Ruby, PHP, and the others.

Tags:

RoR is the abbreviation of Ruby on the Rail whilch targets a rapid application development framework. Ruby is the langauge proposed by a japanese, and its philosophy is said to be based on Principle of Least Surprise (POLS). It seems that the language is more popular than python/php in Japan.

You can see the demo of RoR here. And that demo reminds me of the time when I first saw the .NET demo.

To me, RoR seems to be a huge collection of templates which makes development more faster and faster. Another interesting thing in RoR is that the apps doesn’t seem to have any model in it. Actually, there’s one; in the database. Automatic OR mapper does whole chores requried for generating models. Automatic model generation is not unique work of Ruby. Some of you knows that ADO.NET and JDO also provides automatic mapping capabilities: Class < -> XML < -> DB Schema. But, taking those classes *always* as models in the web apps seem to be original.

Another interesting asepct of RoR is that it provides lots of AJAX templates. YOU DO NOT HAVE TO CODE JAVASCRIPT in RoR. Similar frameworks are being done currently, so I treat this as anything.

Folks in PHP realm are doing something actually. Symfony is a open source framework for PHP5. There’s another framework called cakephp.

I believe PHP is far more promising than Ruby in Web 2.0 world because of the things already done nicely (e.g., Zend), and the number of people who knows PHP (though lots of them do not know what PHP really is; hey, it’s OO language). Anyway, there’s a demo of Symfony.

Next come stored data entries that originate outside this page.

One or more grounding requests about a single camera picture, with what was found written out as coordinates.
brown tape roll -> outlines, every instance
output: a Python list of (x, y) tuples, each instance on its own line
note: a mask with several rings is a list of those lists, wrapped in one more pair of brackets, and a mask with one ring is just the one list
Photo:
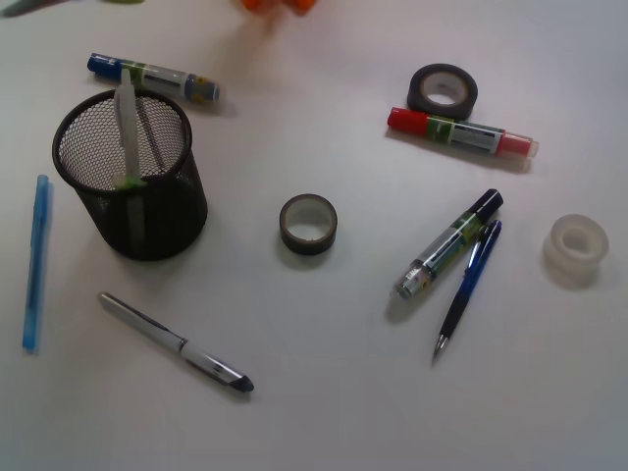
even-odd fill
[(299, 255), (318, 255), (336, 240), (338, 215), (327, 199), (318, 194), (299, 194), (282, 208), (279, 228), (282, 241)]

blue marker cap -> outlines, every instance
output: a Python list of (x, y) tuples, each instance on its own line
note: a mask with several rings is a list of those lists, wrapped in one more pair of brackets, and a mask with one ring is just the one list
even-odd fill
[(99, 77), (109, 80), (120, 81), (122, 76), (122, 61), (102, 54), (92, 54), (87, 62), (87, 68)]

pen holder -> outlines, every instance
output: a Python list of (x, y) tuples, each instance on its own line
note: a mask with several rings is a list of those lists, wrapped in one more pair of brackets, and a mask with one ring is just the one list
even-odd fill
[(207, 219), (207, 201), (183, 110), (149, 90), (135, 91), (141, 185), (116, 189), (126, 171), (114, 91), (77, 106), (55, 134), (52, 158), (112, 248), (137, 260), (161, 260), (187, 248)]

marker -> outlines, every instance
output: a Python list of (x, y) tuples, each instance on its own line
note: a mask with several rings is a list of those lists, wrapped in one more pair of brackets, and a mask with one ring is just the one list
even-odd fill
[(129, 305), (124, 304), (120, 299), (108, 292), (98, 294), (98, 299), (105, 309), (116, 314), (118, 318), (146, 336), (158, 341), (172, 352), (177, 353), (187, 363), (221, 385), (229, 386), (241, 393), (253, 391), (253, 383), (247, 376), (242, 375), (224, 361), (198, 348), (188, 339), (179, 337), (146, 314), (142, 314)]
[(496, 189), (489, 189), (473, 206), (460, 215), (439, 237), (410, 264), (394, 284), (394, 291), (410, 299), (429, 287), (443, 269), (478, 236), (503, 199)]
[(92, 54), (87, 62), (87, 68), (100, 77), (114, 81), (121, 81), (122, 69), (128, 69), (133, 85), (178, 96), (192, 103), (216, 103), (220, 99), (221, 88), (219, 84), (209, 78), (195, 74), (103, 56), (102, 54)]
[(28, 269), (28, 289), (26, 293), (26, 313), (22, 347), (34, 353), (37, 347), (37, 318), (41, 309), (43, 291), (43, 268), (45, 254), (46, 225), (48, 224), (48, 177), (37, 177), (35, 204), (32, 210), (30, 230), (30, 267)]
[(539, 150), (539, 142), (525, 135), (401, 108), (392, 108), (389, 126), (397, 131), (421, 135), (433, 142), (502, 158), (532, 158)]

silver pen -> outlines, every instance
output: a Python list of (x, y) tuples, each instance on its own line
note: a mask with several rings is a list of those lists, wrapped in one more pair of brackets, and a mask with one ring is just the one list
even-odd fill
[(115, 314), (119, 319), (135, 327), (153, 340), (160, 342), (169, 350), (177, 353), (187, 363), (218, 383), (229, 386), (241, 393), (253, 391), (253, 383), (246, 375), (242, 375), (238, 370), (235, 370), (225, 362), (198, 348), (188, 339), (179, 337), (157, 321), (124, 304), (120, 299), (108, 292), (99, 293), (98, 299), (109, 312)]

I’d also like to mention disputes about performance/development time comparison of frameworks. Here’s the performance comparison between JAVA and RoR. In the article, he says that implementation time comparison is bogus. Secondly, but more importantly, the web server used was Tomcat which renders all the numbers useless. Tomcat is famous. Tomecat is representative JSR RI. However, amost all professionals of JAVA lang. do know that the webserver’s performance is not good enough. That’s why APACHE is always used together.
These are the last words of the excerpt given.